In opposition, Petitioners argue that Thomas Murphy, President of J. Murphy Roofing, did in fact meet with the Subcommittee delegated with the task of dealing with collection issues. (Pet. Opp. 4; see Critchley Cert. ¶¶ 8-9; Manuel Cert, ¶¶ 10-12.) According to Petitioners, the Subcommittee heard Murphy's argument and refused to waive the claims. (Pet. Opp. 4.) As such, the Court finds that Petitioners did in fact follow the procedures set forth in the audit policy statement.

Furthermore, the Arbitrator referenced Respondent's post-hearing Legal Memorandum, in which Respondent asked to reopen the matter based on this and other arguments. Arbitrator Abel rejected Respondent's argument "that the Fund's actions regarding the audit should alter any of [his] conclusions regarding this matter, or be a basis to reopen the hearing." (Montalbano Cert., Ex. 4 at 10.) He stated, "[a]gain, Murphy had adequate notice and opportunity to prepare for this hearing and to present any evidence or argument it thought pertinent." (Montalbano Cert., Ex. 4 at 10.) Thus, the Arbitrator did not find that Respondent presented any basis to re-open the hearing. The Court finds that Arbitrator Abel gave sufficient consideration to Respondent's argument and the Court hereby affords his decision due deference.
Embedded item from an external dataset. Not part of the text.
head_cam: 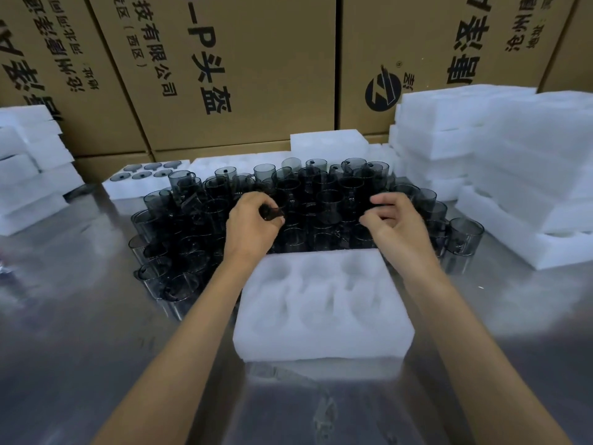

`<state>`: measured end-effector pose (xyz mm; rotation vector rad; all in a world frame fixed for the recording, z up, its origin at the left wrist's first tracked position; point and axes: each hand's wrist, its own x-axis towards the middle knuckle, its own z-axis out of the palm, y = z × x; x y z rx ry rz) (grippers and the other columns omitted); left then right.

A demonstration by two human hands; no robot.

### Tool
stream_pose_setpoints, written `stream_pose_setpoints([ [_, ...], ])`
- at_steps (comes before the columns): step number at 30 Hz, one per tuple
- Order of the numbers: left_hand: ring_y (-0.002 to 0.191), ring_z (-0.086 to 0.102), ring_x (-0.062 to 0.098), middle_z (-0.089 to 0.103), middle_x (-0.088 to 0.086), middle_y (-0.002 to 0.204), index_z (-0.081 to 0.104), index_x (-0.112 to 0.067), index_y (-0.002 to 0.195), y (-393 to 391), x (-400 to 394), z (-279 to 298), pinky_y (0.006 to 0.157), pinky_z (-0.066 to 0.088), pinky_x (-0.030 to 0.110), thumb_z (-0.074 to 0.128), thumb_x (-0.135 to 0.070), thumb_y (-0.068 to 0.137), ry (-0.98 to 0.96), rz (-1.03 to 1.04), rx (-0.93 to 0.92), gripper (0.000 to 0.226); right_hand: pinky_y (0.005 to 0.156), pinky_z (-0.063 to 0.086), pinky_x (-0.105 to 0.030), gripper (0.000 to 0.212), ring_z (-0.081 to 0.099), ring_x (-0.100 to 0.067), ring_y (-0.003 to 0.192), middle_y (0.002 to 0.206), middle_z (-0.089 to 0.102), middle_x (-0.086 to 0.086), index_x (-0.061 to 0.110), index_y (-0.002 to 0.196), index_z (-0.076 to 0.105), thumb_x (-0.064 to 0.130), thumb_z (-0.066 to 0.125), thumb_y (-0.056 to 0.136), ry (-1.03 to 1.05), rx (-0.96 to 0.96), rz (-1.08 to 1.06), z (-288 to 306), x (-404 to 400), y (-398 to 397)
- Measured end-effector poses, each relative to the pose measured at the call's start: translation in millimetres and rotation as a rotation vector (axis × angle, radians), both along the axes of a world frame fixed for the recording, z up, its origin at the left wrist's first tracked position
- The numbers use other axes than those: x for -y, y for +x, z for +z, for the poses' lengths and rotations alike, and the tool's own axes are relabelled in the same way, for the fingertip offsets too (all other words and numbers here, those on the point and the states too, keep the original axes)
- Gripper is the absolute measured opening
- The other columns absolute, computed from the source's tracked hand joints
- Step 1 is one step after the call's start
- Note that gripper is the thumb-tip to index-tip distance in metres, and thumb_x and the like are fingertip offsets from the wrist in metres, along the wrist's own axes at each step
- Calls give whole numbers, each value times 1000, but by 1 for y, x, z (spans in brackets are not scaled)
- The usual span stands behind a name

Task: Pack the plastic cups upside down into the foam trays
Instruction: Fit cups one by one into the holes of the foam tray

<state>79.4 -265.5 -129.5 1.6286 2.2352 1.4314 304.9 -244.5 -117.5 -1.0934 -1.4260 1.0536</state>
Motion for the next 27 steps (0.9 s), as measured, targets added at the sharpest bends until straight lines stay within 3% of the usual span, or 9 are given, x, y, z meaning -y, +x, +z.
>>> stream_pose_setpoints([
  [4, 101, 57, 3, 58, -18, 113, 48, -42, 121, 23, 35, -5, 75, 49, 18, 88, -19, 69, 183, -160, 159, 70, 75, 51, -26, 43, 64, -12, 105, 110, 65, 9, 30, 135, 48, 27, 63, 95, -151, 21, 311, 5, 18, -31],
  [6, 105, 56, -1, 56, -20, 115, 44, -44, 129, 29, 46, -11, 79, 48, 14, 89, -20, 69, 207, -207, 153, 78, 81, 52, -27, 41, 65, -14, 109, 113, 66, 7, 31, 140, 48, 27, 57, 100, -157, 3, 386, -1, 24, -43],
  [10, 108, 53, -1, 53, -15, 116, 42, -30, 141, 32, 51, -13, 88, 48, 18, 88, -19, 72, 159, -279, 185, 84, 77, 53, -21, 34, 70, -10, 98, 125, 64, -3, 24, 137, 54, 16, 51, 104, -116, -11, 384, -10, 31, -47],
  [14, 108, 48, -5, 42, -15, 116, 38, -24, 150, 33, 49, -18, 91, 43, 9, 89, -22, 70, 90, -305, 153, 95, 88, 54, -31, 38, 67, -12, 98, 125, 64, 2, 24, 128, 58, 2, 54, 97, -53, -15, 395, -14, 31, -40],
  [18, 111, 48, -6, 42, -9, 122, 40, -29, 148, 30, 51, -22, 93, 43, 9, 89, -24, 71, 92, -340, 110, 91, 85, 53, -24, 41, 62, 4, 90, 123, 63, 9, 24, 123, 58, -5, 52, 94, -9, -35, 382, -18, 34, -41],
  [24, 122, 43, -6, 36, -10, 138, 40, -31, 142, 37, 51, -21, 94, 41, 8, 91, -28, 67, 125, -339, 82, 90, 81, 54, -20, 42, 66, -3, 97, 128, 64, 4, 21, 125, 62, -5, 48, 96, -41, -123, 417, -18, 34, -33],
  [27, 122, 50, -4, 47, -18, 137, 41, -35, 137, 36, 56, -17, 94, 45, 12, 90, -42, 63, 96, -357, 158, 89, 77, 53, -17, 36, 67, -3, 93, 123, 67, 1, 21, 123, 65, 0, 54, 96, -70, -139, 435, -15, 34, -34],
])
E. The Arbitrator's Decision Regarding the Subcontracting Work Was Not Contrary to the Law

Arbitrator Abel found that Respondent owes $44,780.71 in contributions because It subcontracted certain work In 2007 to Integrity Roofing ("Integrity"), a non-party to the CBA, but failed to remit required payments pursuant to the CBA. (Montalbano Cert., Ex. 4, 7-9.) Respondent contends that because, as a matter of law, Petitioners cannot recover contributions on behalf of individuals who are not identifiable and have no colorable claim of benefits, the Arbitrator exceeded his authority in his conclusion of this issue. (Id.)

Respondent argues that as a result of the Arbitrator's decision, contributions "were awarded on behalf of unidentified workers/employees of Integrity not known to the Funds or Murphy and who are not participants of the Petitioner Funds." (Resp. Br. 16.) Therefore, "certain contributions will be made without any pension credits being awarded to anyone but will merely create a windfall to the Fund." (Id.)

Respondent cites to Agathos v. Starlite Motel, 977 F.2d 1500 (3d Cir. 1992) in support of its argument. In Agathos, Starlite employed ten employees during the audit period, but only contributed to Funds on behalf of two individuals. 977 F.2d at 1503. The District Court held "that the Funds suffered no damages. It stated that the unreported employees were never covered - and thus could not have made any claims for benefits - under the welfare plans for which contributions were being sought." Id. at 1504. The Third Circuit found that if "a Fund would be required to honor an employee's claim, then Starlite must contribute for that employee regardless of whether he or she in fact has a meritorious claim." Id. at 1508. The court remanded the issue for the district court to determine which of the "unreported employees" had a "colorable claim" against the funds and stated that "Starlite may avoid contributions only by establishing that the employee no longer has a colorable claim for benefits," Id.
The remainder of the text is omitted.